Task goal |
Transcribe the material from its first line onward, ending with the line that contains "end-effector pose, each" and adding nothing beyond it.

Data extract |
╔══

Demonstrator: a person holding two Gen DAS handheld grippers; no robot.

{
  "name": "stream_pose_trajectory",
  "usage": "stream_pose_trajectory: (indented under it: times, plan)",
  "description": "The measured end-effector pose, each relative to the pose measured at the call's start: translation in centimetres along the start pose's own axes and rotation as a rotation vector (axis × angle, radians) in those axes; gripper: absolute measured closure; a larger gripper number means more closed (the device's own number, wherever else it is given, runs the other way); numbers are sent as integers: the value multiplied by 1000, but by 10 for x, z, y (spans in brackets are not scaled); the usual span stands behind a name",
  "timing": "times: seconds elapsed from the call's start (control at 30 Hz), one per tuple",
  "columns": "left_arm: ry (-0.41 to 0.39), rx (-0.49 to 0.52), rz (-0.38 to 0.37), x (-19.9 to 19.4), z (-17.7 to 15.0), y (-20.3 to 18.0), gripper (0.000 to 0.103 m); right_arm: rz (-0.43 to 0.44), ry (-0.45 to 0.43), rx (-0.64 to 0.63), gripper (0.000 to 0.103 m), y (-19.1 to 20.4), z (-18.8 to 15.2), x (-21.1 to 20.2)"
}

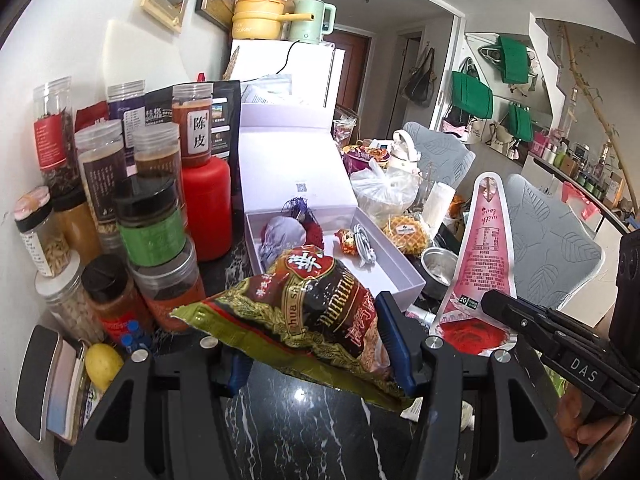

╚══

Answer to this problem |
Demonstrator: a person holding two Gen DAS handheld grippers; no robot.

{
  "name": "stream_pose_trajectory",
  "usage": "stream_pose_trajectory: (indented under it: times, plan)",
  "description": "The measured end-effector pose, each relative to the pose measured at the call's start: translation in centimetres along the start pose's own axes and rotation as a rotation vector (axis × angle, radians) in those axes; gripper: absolute measured closure; a larger gripper number means more closed (the device's own number, wherever else it is given, runs the other way); numbers are sent as integers: the value multiplied by 1000, but by 10 for x, z, y (spans in brackets are not scaled); the usual span stands behind a name",

There is nothing further in this answer.